Светлый фон

Даже тогда строгие его линии, идущие в стык друг другу под прямым углом, жёстким нажимом прочерченные по плоскости стали; холодное равнодушие его поверхности, способной победить тепло любого тела, и при том неизменно чистой, не впитывающей, отторгающей потоки крови, струйки мочи и разводы жидких каловых масс, что стекают по ней раз за разом, таинство за таинством, ритуал за ритуалом — и тогда бы все эти детали лаконично выписанной картины, эта эстетика расчленения, преодоления плоти, покорения Эго (да! маленького, сжавшегося в комок, истошно визжащего господина Эго, забившегося в самый дальний, самый тёмный уголок сознания; трусливого господина Эго, не желающего умирать); эта эстетика преодоления тепла внушила бы мне священный трепет и восхищение перед силой и величием своим.

Любой зверь, наполненный жизнью, с выпирающими из натянутой шкуры буграми мышц; любое безумное, алчущее жизни творение Господа, схваченное проволокой, прикрученное сталью к стали — смирилось бы перед грозной, всеподавляющей силой этого совершенного орудия расчленения и убийства.

Но теперь, когда я знаю точно, что ритуал проведён будет тем, чьё искусство смирения плоти превышает способности самого совершенного из людей; теперь, когда я знаю, что стальной этот стол станет ложем самой чистой любви, на котором зачато будет самое нежное и чуткое сострадание — как не быть мне счастливым, как не благодарить Господа за оказанную мне милость?

Но почему тогда я дрожу?

Холод сильнее меня?

Или это всё-таки страх?

Серебристая, ровно отсвечивающая поверхность.

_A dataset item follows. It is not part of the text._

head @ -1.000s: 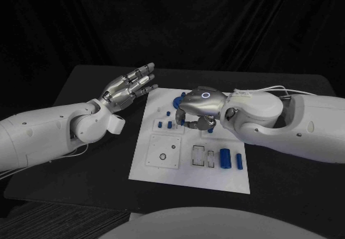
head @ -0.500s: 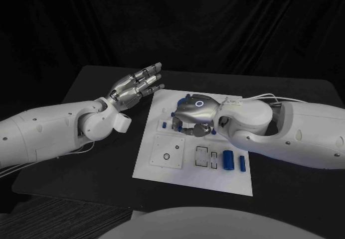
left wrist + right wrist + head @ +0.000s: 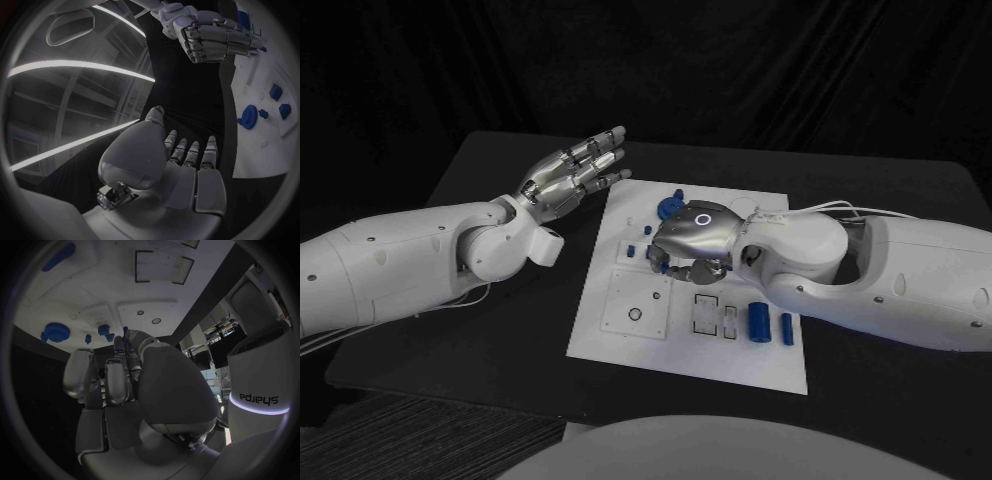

Мощные, белые, слепящие лампы.

На моей коже должны уже были образоваться подтёки и синева пережатой и сдавленной ткани. Но в свете этих ламп плоть моя равномерно бела. Словно присыпана пудрой. Лишь тёмные полосы там, где проходит проволока.

Я смотрю на своё тело.

Я поднимаю голову. Иногда. Мне трудно это делать. Каждое такое движение вызывает сокращения одних мышц и растяжение других. Раньше, в прежней моей жизни, жизни без ангела, я так часто поднимал и опускал голову, смотрел направо и налево, и иногда даже назад. И вверх. Но никогда и представить себе не мог, что простые эти движения могут быть сопряжены с такой невыносимой болью.

Но иногда я поднимаю голову. Я смотрю. Я не узнаю своё тело.

Стали не видно. Лишь на выходе проволоки из впадин и борозд моей кожи ровно и грозно поблёскивает она; она — воплощение высшей воли; длань Божья, смирение твари, боль и покой.

Раб Божий. Думал ли я когда-нибудь, что воля Господа может быть явлена именно так?

Как глубоко продуман и рассчитан божественный этот чертёж, нанесённый на моё тело! Разве дано смертному замыслить нечто подобное? Разве дано ему постигнуть божественный замысел, разве дано осмыслить во всём высший смысл того обряда, того служения, в котором мне предстоит участвовать в качестве главного действующего лица (да простит Всевышний мне нескромность мою!) и который явит людям всю глубину божественного милосердия и высшего проявления любви Господа к детям своим?